迷子の眠り姫〜sweet kiss〜*下*
彼女に近づくべく、とにかく俺は頑張った。
「なんでそこまで?」
って、みんなによく聞かれたっけ。
「確かに、あの子は誤解されやすいだけですごくいい子だけど…」
みさきの“難しさ”をよく知っている茉奈さんは、俺が相談する度に同じことを口にした。

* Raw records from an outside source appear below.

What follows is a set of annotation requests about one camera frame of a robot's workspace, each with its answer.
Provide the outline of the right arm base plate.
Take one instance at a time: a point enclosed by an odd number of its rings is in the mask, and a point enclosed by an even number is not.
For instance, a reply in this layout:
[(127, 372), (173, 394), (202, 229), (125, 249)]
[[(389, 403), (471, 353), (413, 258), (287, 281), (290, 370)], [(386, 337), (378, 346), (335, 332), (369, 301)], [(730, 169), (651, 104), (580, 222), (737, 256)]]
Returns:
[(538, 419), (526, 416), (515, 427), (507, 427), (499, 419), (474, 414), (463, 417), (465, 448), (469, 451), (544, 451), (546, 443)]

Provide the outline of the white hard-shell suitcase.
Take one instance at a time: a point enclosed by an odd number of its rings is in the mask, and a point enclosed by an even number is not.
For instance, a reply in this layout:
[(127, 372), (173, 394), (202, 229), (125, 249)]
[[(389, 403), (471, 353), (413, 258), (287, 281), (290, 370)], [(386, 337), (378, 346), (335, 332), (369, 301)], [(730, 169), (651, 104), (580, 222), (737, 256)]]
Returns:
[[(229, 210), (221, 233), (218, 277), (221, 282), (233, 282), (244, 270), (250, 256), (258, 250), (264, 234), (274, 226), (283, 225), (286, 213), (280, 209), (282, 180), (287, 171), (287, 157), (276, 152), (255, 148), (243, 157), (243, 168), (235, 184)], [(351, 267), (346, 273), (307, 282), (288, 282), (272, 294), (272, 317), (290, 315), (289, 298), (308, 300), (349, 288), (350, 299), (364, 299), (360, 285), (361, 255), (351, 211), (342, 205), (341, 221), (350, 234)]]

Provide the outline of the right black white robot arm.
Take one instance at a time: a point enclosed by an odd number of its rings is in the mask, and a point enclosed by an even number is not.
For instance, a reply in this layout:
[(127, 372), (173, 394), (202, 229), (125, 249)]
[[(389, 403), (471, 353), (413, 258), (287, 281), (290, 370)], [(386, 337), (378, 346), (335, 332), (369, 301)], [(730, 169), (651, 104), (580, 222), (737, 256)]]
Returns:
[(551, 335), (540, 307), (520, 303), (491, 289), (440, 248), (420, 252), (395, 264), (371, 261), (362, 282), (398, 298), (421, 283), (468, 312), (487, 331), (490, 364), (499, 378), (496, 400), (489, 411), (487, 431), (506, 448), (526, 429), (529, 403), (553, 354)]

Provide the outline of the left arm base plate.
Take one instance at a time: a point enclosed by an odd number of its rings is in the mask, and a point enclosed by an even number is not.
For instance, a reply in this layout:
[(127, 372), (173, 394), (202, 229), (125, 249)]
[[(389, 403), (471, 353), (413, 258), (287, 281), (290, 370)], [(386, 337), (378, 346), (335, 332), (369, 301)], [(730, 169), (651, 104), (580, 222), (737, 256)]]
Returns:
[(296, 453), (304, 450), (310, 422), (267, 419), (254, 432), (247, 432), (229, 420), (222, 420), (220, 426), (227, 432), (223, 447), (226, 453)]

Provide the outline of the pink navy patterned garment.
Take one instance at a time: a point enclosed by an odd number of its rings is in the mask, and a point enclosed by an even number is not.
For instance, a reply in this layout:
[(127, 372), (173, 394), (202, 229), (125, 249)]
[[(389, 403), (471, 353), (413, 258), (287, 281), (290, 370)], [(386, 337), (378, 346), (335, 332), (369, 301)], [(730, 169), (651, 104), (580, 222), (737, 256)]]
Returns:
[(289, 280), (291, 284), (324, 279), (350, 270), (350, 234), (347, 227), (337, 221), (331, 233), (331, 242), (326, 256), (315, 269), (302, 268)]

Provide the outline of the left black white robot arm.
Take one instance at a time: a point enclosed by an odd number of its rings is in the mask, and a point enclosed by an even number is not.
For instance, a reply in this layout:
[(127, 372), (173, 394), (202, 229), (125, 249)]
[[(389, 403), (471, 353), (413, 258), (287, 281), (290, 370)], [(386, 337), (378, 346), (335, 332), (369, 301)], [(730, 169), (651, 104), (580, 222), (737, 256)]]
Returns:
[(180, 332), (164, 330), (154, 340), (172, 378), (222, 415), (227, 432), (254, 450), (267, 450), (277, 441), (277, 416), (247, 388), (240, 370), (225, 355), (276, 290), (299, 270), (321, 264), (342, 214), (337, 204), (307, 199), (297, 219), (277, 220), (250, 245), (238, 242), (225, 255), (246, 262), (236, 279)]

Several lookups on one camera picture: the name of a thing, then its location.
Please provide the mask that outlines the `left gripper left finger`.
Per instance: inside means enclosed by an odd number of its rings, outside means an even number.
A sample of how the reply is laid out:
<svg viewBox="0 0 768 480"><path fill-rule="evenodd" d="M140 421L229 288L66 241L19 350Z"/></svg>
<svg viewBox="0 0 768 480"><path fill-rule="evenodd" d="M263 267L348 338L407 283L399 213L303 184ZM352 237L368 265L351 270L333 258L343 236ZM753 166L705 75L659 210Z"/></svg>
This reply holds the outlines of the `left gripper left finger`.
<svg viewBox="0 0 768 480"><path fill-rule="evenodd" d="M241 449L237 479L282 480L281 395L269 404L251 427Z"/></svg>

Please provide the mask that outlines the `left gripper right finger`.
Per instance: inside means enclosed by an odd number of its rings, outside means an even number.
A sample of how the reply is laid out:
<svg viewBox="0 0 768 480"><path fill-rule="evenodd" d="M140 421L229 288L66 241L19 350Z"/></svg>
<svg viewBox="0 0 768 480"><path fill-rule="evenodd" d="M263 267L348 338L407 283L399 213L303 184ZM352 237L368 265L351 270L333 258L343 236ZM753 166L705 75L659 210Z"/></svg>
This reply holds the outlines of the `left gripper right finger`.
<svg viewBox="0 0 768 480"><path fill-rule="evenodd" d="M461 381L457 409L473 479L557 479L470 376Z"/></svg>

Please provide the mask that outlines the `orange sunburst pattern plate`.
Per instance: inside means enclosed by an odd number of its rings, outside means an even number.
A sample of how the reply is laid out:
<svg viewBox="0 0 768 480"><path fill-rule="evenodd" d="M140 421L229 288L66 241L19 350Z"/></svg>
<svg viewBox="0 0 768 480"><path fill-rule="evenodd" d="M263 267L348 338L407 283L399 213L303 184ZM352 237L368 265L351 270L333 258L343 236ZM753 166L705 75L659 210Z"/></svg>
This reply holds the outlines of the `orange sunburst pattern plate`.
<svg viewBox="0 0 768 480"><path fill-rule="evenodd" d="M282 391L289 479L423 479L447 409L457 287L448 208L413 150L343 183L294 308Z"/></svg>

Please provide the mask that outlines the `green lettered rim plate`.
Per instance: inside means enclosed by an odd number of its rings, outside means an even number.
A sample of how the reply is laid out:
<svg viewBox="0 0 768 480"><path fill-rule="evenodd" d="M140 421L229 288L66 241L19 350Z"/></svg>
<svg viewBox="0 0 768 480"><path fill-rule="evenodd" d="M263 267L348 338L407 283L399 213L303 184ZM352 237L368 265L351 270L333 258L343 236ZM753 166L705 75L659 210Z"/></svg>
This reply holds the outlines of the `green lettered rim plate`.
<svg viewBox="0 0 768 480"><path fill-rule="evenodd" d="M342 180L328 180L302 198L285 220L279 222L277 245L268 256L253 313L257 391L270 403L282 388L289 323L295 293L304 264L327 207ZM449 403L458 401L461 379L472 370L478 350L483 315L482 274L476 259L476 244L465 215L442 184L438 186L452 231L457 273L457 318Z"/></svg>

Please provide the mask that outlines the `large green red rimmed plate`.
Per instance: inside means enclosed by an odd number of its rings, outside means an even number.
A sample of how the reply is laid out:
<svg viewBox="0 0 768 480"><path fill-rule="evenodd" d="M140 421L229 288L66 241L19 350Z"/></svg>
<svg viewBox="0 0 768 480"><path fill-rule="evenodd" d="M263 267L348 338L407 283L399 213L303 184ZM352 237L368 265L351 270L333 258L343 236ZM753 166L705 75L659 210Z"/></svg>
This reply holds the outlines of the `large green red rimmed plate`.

「みさきに近づくのは大変だよ?航ちゃんなら、もっと“普通に”相手が見つかるでしょ?」
打ち解けてくれた、と言っても、あくまで“友達として”だから。
それ以上の関係になるのは無理だ、って。
「そりゃ、お前はモテるよ?嫌味なくらい。でも…
だからって“あの”先輩は高望みしすぎだろ?」
悟は言った。
「お前にかまってくれるのは“弟”的な存在だからで…“年下”なんて論外じゃないの?」
アイツなりに、友達としてのありがたい忠告。
ちゃんと、聞いてはいたよ?
でも…
みんなが言うような理由じゃなかったんだ。
彼女に惹かれた理由。
好きになった理由。
そのときは気づかなかったけど、今ならよくわかる。
容姿とか、そんなんじゃなくて……
似てたから、なんだ。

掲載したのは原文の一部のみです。